1. An atomic force microscope system incorporating microwave technology, characterized in that: The instrument includes an atomic force microscope body (1), a microwave measurement module (2), a probe module (3), a mechanical scanning device (4), and a data processing module (5). The probe module (3) is mounted on the atomic force microscope body (1), and the atomic force microscope body (1) is mounted on the mechanical scanning device (4). The mechanical scanning device (4) is provided with a sample stage area for placing samples. The probe module (3) is located directly above the sample stage. The microwave measurement module (2) is electrically connected to the probe module (3), and the microwave measurement module (2) is electrically connected to the data processing module (5). The data processing module (5) is electrically connected to the atomic force microscope body (1), and the atomic force microscope body (1) is electrically connected to the mechanical scanning device (4).
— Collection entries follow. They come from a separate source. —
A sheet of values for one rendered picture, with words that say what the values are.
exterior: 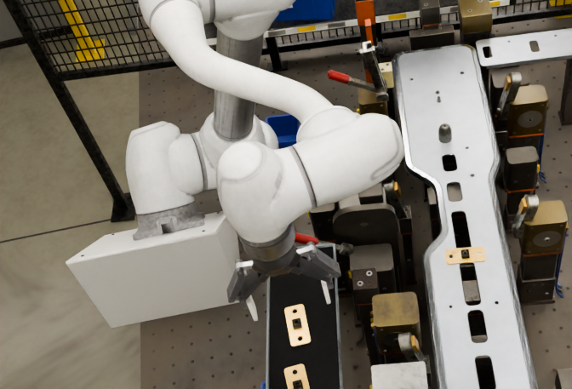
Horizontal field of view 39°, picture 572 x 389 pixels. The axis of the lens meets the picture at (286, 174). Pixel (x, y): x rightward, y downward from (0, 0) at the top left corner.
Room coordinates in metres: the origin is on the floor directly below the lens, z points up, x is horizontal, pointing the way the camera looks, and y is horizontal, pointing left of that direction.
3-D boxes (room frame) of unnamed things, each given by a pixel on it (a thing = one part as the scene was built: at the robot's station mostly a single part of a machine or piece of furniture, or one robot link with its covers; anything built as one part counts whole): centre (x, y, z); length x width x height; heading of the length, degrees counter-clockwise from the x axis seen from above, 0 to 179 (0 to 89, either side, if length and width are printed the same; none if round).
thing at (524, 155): (1.15, -0.56, 0.84); 0.10 x 0.05 x 0.29; 78
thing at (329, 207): (1.12, -0.05, 0.89); 0.09 x 0.08 x 0.38; 78
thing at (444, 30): (1.63, -0.49, 0.85); 0.12 x 0.03 x 0.30; 78
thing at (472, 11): (1.62, -0.61, 0.88); 0.08 x 0.08 x 0.36; 78
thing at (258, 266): (0.77, 0.05, 1.41); 0.08 x 0.07 x 0.09; 88
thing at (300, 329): (0.77, 0.05, 1.17); 0.08 x 0.04 x 0.01; 178
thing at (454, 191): (1.10, -0.36, 0.84); 0.12 x 0.05 x 0.29; 78
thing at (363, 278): (0.87, -0.10, 0.90); 0.05 x 0.05 x 0.40; 78
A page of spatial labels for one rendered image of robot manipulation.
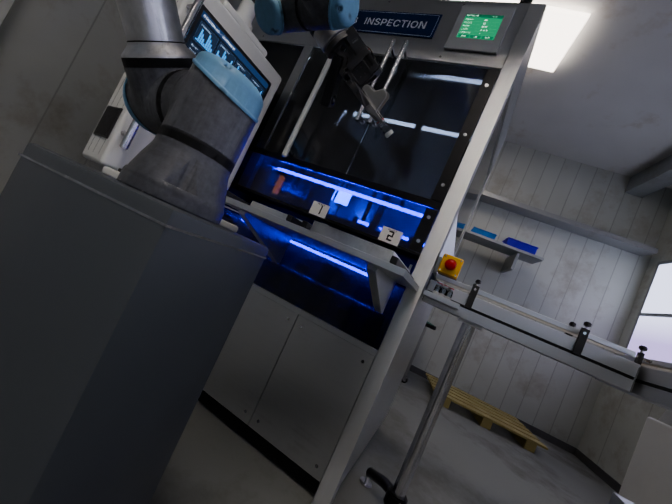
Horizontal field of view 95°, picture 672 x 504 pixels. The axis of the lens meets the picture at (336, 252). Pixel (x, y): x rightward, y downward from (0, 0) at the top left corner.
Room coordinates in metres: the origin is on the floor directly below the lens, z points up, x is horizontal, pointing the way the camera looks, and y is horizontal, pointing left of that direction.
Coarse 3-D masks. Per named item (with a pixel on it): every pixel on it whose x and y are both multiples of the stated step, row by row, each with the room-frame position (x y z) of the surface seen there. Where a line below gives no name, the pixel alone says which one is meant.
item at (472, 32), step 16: (464, 16) 1.23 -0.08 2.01; (480, 16) 1.20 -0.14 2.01; (496, 16) 1.18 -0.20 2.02; (512, 16) 1.16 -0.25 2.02; (464, 32) 1.22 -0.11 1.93; (480, 32) 1.19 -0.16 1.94; (496, 32) 1.17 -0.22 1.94; (448, 48) 1.24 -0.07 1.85; (464, 48) 1.21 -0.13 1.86; (480, 48) 1.18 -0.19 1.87; (496, 48) 1.16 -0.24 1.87
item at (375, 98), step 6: (366, 84) 0.71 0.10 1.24; (366, 90) 0.71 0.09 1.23; (372, 90) 0.71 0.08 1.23; (378, 90) 0.71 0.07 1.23; (384, 90) 0.70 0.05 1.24; (366, 96) 0.73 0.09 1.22; (372, 96) 0.72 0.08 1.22; (378, 96) 0.71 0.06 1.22; (384, 96) 0.71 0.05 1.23; (372, 102) 0.72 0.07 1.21; (378, 102) 0.72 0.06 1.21; (366, 108) 0.72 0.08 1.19; (372, 108) 0.72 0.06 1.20; (378, 108) 0.73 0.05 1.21; (372, 114) 0.73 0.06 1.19; (378, 114) 0.74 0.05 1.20; (378, 120) 0.74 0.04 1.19
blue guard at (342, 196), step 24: (240, 168) 1.54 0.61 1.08; (264, 168) 1.49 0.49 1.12; (288, 168) 1.43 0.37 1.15; (264, 192) 1.46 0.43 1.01; (288, 192) 1.41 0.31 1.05; (312, 192) 1.37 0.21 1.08; (336, 192) 1.32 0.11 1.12; (360, 192) 1.28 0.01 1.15; (336, 216) 1.30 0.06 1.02; (360, 216) 1.26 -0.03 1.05; (384, 216) 1.23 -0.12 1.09; (408, 216) 1.19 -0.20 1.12; (408, 240) 1.18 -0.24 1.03
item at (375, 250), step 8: (320, 224) 0.90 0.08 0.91; (320, 232) 0.90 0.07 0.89; (328, 232) 0.89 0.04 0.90; (336, 232) 0.88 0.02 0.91; (344, 232) 0.87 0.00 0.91; (336, 240) 0.88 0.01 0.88; (344, 240) 0.87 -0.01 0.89; (352, 240) 0.86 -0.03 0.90; (360, 240) 0.85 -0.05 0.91; (360, 248) 0.85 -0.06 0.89; (368, 248) 0.84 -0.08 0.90; (376, 248) 0.83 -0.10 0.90; (384, 248) 0.82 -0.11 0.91; (376, 256) 0.83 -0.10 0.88; (384, 256) 0.82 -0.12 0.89
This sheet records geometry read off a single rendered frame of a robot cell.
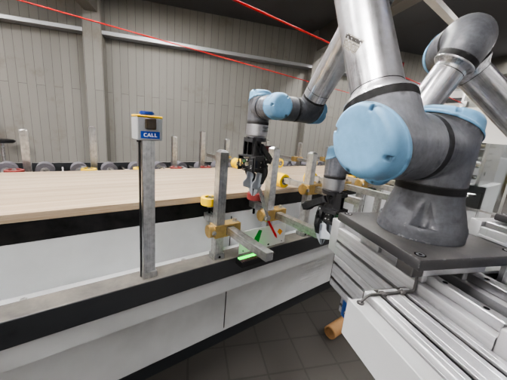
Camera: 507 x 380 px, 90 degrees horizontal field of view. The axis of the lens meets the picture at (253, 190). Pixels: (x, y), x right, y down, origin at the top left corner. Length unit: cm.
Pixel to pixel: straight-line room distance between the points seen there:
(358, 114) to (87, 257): 99
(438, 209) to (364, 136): 20
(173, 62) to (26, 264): 508
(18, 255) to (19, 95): 547
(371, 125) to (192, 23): 569
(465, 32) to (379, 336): 70
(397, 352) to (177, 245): 95
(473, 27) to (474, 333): 66
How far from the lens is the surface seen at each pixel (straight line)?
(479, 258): 55
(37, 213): 104
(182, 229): 117
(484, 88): 99
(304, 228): 102
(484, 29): 87
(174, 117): 569
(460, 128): 53
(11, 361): 104
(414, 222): 54
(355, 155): 43
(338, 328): 184
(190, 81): 574
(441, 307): 51
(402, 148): 41
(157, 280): 94
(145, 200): 84
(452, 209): 55
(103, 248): 111
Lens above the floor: 120
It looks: 13 degrees down
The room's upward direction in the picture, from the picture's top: 5 degrees clockwise
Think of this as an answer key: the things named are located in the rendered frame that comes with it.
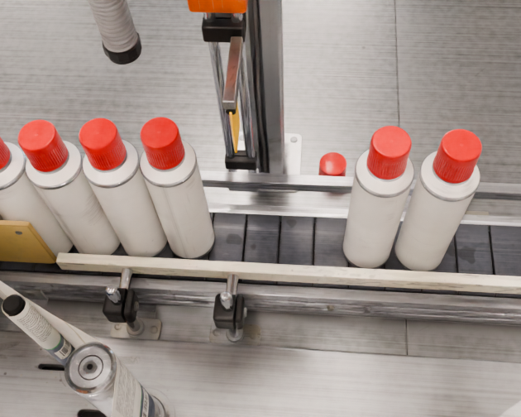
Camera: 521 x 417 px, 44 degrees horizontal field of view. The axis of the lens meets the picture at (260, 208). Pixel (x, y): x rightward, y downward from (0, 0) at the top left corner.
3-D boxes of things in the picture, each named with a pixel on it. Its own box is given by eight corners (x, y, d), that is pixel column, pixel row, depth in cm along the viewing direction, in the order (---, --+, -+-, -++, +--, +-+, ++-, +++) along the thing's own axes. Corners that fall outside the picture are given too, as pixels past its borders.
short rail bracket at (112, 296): (121, 341, 72) (92, 302, 61) (131, 288, 75) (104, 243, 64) (149, 342, 71) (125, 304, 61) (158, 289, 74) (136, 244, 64)
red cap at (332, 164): (346, 167, 81) (348, 152, 79) (343, 189, 80) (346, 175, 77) (320, 164, 82) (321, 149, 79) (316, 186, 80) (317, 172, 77)
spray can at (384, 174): (341, 269, 69) (359, 166, 51) (342, 226, 72) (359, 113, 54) (390, 271, 69) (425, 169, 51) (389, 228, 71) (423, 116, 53)
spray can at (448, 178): (394, 272, 69) (431, 170, 51) (394, 229, 71) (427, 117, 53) (444, 275, 68) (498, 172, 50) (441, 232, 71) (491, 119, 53)
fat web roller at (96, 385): (115, 441, 62) (51, 396, 45) (123, 393, 64) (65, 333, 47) (162, 444, 61) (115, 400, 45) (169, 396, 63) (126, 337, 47)
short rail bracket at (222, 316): (220, 347, 71) (207, 309, 60) (223, 321, 72) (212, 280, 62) (249, 348, 71) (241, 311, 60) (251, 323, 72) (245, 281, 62)
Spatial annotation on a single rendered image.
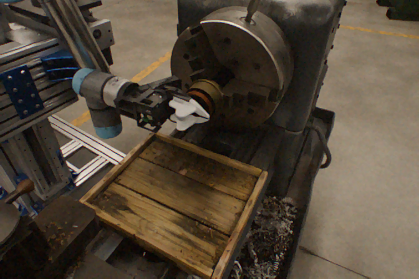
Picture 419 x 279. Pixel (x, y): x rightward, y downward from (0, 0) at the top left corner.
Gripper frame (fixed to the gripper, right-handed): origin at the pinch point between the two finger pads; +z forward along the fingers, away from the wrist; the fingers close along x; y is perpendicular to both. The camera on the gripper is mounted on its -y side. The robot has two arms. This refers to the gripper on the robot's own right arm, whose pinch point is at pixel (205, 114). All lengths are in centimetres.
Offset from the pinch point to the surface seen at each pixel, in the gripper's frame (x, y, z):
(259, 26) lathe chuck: 13.9, -20.1, 3.6
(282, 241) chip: -50, -11, 23
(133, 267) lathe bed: -24.3, 26.3, -3.1
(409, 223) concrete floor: -108, -92, 82
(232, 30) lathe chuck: 13.9, -15.0, -0.9
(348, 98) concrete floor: -109, -212, 37
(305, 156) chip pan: -54, -58, 21
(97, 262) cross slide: -11.1, 32.5, -3.4
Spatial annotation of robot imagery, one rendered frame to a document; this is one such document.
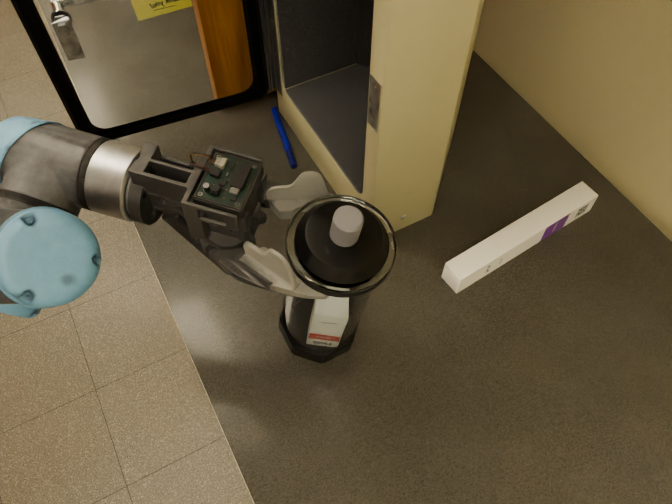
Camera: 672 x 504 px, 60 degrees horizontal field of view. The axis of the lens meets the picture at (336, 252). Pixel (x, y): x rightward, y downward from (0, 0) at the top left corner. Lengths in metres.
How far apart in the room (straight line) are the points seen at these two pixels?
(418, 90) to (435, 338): 0.33
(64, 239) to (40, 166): 0.16
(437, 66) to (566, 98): 0.45
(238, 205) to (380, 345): 0.34
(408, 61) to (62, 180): 0.37
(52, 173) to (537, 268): 0.64
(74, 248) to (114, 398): 1.42
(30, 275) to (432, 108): 0.47
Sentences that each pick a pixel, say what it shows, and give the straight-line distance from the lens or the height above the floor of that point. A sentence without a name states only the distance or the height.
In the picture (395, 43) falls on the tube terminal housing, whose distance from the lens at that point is 0.63.
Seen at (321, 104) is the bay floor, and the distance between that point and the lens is 0.96.
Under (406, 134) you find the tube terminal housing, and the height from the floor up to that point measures 1.15.
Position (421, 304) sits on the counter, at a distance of 0.83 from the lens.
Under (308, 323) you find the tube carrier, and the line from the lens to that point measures 0.65.
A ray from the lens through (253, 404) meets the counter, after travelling 0.77.
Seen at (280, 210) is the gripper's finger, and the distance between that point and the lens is 0.60.
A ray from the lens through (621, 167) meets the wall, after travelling 1.06.
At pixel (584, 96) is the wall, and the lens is 1.07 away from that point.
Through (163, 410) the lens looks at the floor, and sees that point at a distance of 1.82.
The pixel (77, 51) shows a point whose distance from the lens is 0.88.
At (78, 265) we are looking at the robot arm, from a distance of 0.48.
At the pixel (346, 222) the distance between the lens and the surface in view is 0.52.
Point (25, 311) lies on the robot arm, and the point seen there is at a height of 1.17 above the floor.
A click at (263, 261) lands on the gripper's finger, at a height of 1.20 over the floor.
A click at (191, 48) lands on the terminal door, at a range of 0.93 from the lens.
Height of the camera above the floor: 1.66
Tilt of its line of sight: 56 degrees down
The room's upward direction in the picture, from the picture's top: straight up
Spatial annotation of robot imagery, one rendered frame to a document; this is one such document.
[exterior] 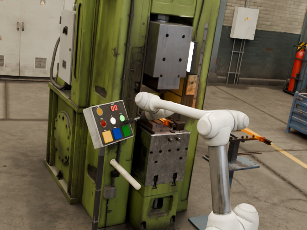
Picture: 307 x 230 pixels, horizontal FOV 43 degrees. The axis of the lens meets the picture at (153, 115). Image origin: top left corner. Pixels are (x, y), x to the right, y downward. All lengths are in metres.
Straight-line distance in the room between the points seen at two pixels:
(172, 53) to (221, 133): 1.14
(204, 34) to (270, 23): 7.56
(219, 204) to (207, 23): 1.69
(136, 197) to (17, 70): 5.35
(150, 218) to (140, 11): 1.71
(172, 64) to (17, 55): 5.50
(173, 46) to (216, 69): 7.24
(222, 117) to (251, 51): 8.65
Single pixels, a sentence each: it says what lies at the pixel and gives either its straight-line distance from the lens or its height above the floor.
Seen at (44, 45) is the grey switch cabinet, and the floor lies 0.74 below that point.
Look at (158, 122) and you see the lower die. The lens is 3.16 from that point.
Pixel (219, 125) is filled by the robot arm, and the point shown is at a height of 1.36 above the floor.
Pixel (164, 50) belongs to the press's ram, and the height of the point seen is 1.57.
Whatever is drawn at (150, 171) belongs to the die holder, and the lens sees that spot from 3.21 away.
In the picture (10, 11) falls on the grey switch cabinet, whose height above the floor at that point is 1.34.
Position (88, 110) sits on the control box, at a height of 1.17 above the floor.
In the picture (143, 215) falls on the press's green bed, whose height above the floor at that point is 0.19.
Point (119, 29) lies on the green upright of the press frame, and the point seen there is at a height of 1.69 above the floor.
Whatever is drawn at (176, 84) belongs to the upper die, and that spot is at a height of 1.31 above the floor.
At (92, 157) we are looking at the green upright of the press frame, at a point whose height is 0.50.
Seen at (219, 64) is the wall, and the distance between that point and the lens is 10.25.
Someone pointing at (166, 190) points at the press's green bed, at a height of 0.40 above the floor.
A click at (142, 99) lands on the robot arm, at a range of 2.42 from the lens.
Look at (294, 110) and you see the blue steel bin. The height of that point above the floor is 0.41.
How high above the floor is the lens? 1.96
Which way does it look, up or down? 17 degrees down
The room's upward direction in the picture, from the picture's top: 7 degrees clockwise
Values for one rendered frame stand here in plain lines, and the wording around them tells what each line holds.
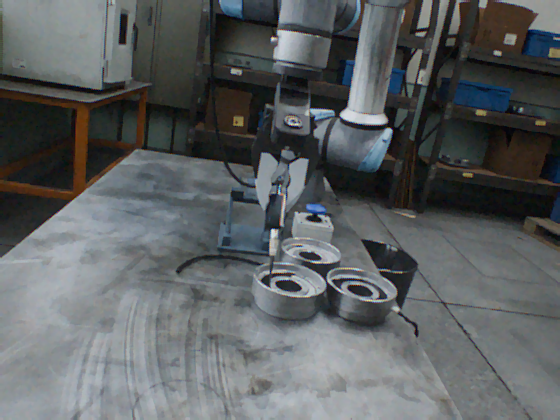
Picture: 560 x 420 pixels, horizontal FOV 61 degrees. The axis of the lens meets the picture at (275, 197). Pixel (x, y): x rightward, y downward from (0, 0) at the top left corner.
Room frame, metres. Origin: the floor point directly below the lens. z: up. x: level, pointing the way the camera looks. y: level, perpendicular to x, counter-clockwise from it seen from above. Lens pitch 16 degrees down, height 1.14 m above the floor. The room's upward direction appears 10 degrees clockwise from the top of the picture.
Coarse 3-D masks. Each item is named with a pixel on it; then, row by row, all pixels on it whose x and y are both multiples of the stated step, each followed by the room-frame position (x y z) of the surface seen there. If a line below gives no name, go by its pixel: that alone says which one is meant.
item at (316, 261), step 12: (288, 240) 0.78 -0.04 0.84; (300, 240) 0.80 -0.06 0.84; (312, 240) 0.80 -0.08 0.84; (288, 252) 0.72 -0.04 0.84; (300, 252) 0.77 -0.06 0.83; (312, 252) 0.77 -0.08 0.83; (336, 252) 0.77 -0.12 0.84; (300, 264) 0.71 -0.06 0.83; (312, 264) 0.70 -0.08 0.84; (324, 264) 0.71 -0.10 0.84; (336, 264) 0.72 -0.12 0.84; (324, 276) 0.71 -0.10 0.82
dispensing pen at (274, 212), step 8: (280, 176) 0.70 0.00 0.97; (280, 184) 0.69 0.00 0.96; (280, 192) 0.68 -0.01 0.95; (272, 200) 0.66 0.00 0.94; (280, 200) 0.66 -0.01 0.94; (272, 208) 0.65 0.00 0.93; (280, 208) 0.65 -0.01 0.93; (272, 216) 0.64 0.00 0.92; (280, 216) 0.65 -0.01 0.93; (272, 224) 0.64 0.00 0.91; (272, 232) 0.65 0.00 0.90; (272, 240) 0.64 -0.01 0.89; (272, 248) 0.63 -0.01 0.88; (272, 256) 0.63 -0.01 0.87; (272, 264) 0.62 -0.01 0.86
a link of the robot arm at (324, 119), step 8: (312, 112) 1.19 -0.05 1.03; (320, 112) 1.19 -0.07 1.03; (328, 112) 1.20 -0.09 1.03; (320, 120) 1.19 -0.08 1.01; (328, 120) 1.19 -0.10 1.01; (320, 128) 1.18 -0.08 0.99; (328, 128) 1.17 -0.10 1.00; (320, 136) 1.17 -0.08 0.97; (328, 136) 1.16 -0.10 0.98; (320, 144) 1.17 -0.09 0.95; (288, 152) 1.20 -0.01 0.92; (320, 152) 1.17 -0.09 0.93; (320, 160) 1.20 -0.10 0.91
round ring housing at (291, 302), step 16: (256, 272) 0.63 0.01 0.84; (272, 272) 0.66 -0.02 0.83; (304, 272) 0.67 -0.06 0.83; (256, 288) 0.60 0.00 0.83; (272, 288) 0.61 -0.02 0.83; (288, 288) 0.65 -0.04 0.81; (304, 288) 0.63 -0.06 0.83; (320, 288) 0.64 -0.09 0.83; (256, 304) 0.61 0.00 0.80; (272, 304) 0.58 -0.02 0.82; (288, 304) 0.58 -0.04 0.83; (304, 304) 0.58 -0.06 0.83; (320, 304) 0.61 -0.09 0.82
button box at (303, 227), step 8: (296, 216) 0.91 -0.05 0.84; (304, 216) 0.92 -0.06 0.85; (320, 216) 0.93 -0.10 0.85; (328, 216) 0.94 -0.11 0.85; (296, 224) 0.89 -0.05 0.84; (304, 224) 0.87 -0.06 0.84; (312, 224) 0.87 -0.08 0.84; (320, 224) 0.88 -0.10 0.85; (328, 224) 0.89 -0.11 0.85; (296, 232) 0.87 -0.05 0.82; (304, 232) 0.87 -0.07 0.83; (312, 232) 0.87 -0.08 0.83; (320, 232) 0.87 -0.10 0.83; (328, 232) 0.87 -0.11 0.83; (328, 240) 0.87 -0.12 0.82
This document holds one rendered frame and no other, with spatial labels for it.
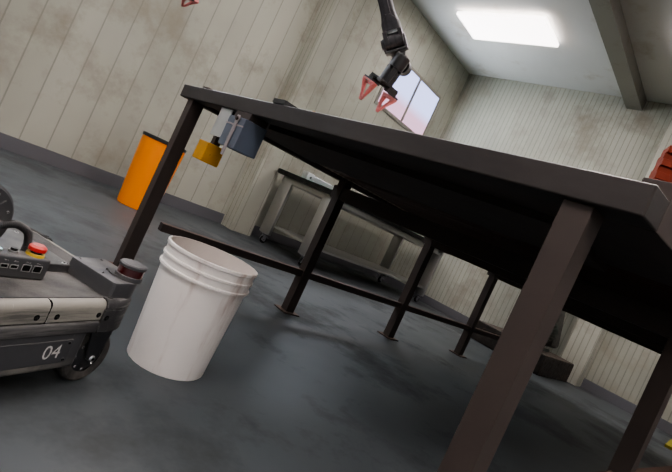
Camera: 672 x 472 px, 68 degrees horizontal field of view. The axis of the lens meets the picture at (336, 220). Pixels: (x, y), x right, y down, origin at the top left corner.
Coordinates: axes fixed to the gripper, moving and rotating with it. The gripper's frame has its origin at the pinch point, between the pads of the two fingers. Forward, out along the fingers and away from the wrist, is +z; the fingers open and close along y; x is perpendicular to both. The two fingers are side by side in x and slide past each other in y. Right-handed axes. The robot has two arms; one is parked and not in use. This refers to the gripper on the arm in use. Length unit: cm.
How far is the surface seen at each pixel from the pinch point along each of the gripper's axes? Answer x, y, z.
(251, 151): -20.0, 16.3, 39.8
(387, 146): 44, 26, 6
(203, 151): -38, 23, 53
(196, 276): 27, 40, 68
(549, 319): 103, 26, 11
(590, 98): -261, -570, -187
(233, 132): -26, 23, 38
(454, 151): 63, 27, -3
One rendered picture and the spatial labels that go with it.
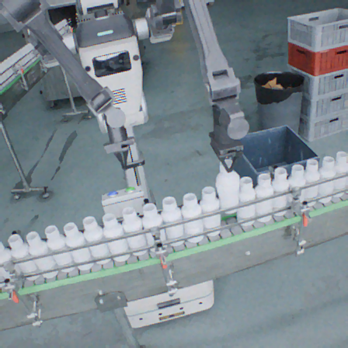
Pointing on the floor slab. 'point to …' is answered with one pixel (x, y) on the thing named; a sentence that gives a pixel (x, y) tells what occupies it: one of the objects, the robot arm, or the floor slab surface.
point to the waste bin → (279, 99)
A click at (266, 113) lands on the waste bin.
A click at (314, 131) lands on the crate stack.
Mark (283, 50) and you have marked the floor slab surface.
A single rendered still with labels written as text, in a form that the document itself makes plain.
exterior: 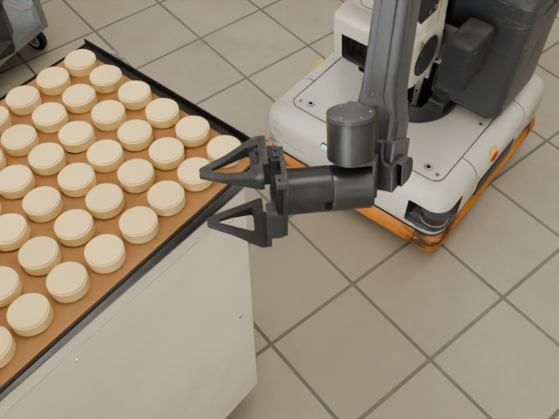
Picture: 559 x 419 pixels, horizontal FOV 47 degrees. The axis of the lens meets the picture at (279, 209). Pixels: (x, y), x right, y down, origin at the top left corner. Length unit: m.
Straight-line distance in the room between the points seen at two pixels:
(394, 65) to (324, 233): 1.21
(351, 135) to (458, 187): 1.08
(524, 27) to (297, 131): 0.66
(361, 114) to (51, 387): 0.54
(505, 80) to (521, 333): 0.69
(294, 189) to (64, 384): 0.42
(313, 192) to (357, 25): 0.87
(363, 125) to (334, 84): 1.27
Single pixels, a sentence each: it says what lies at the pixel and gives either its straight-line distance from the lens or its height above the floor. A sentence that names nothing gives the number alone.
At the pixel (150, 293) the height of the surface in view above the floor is 0.79.
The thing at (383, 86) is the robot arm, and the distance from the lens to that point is 0.82.
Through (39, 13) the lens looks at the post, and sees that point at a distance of 2.59.
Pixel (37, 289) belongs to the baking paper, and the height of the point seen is 0.90.
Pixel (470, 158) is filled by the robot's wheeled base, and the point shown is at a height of 0.28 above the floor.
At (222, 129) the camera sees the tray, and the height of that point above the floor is 0.90.
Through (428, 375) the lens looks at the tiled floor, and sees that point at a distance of 1.79.
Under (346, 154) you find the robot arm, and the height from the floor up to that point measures 1.05.
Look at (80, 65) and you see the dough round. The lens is 1.11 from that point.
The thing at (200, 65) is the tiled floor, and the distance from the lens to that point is 2.53.
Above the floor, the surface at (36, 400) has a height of 0.78.
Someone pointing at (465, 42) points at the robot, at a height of 0.62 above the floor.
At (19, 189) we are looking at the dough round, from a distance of 0.95.
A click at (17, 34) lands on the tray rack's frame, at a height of 0.15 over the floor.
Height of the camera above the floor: 1.60
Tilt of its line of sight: 52 degrees down
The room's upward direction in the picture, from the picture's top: straight up
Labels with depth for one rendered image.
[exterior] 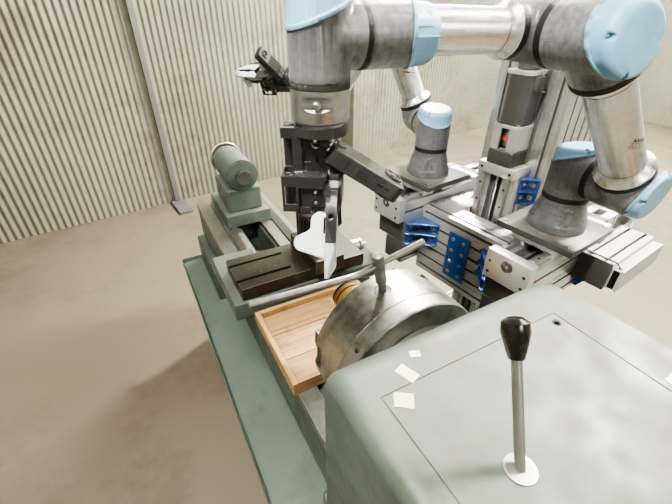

2. The atomic force microscope system combining microwave technology according to claim 1, characterized in that: The microwave measurement module (2) includes a signal generator (201), an impedance matching device (202), and a duplexer (203). The signal generator (201) is electrically connected to the impedance matching device (202), the impedance matching device (202) is electrically connected to the duplexer (203), and the duplexer (203) is electrically connected to the probe module (3).

3. An atomic force microscope system combining microwave technology according to claim 2, characterized in that: The data processing module (5) includes a signal collector (501) and a computer (502). The signal collector (501) is electrically connected to the computer (502), the signal generator (201) is electrically connected to the signal collector (501), and the duplexer (203) is electrically connected to the signal collector (501).

4. An atomic force microscope system combining microwave technology according to claim 3, characterized in that: The atomic force microscope body (1) includes an AFM controller (101), the mechanical scanning device (4) includes a piezoelectric sensor (401) and a scanner (402), the piezoelectric sensor (401) is mounted on the scanner (402), the piezoelectric sensor (401) is electrically connected to the AFM controller (101), the AFM controller (101) is electrically connected to the scanner (402), and the computer (502) is electrically connected to the AFM controller (101).

5. An atomic force microscope system combining microwave technology according to claim 2, characterized in that: The impedance matching device (202) is a 75Ω to 50Ω impedance converter used to match the impedance in the circuit and match the impedance of the high-impedance probe module (3) with the low-impedance signal generator (201). The duplexer (203) is an RF circulator used to separate the microwave transmission signal from the reflected signal.

6. An atomic force microscope system combining microwave technology according to claim 1, characterized in that: The probe module (3) includes an integrated rigid stepped probe holder and a fully shielded microwave probe. The tip of the fully shielded microwave probe is made of platinum, and the cantilever surface of the fully shielded microwave probe is sequentially covered with a gold shielding layer and a silicon nitride protective layer.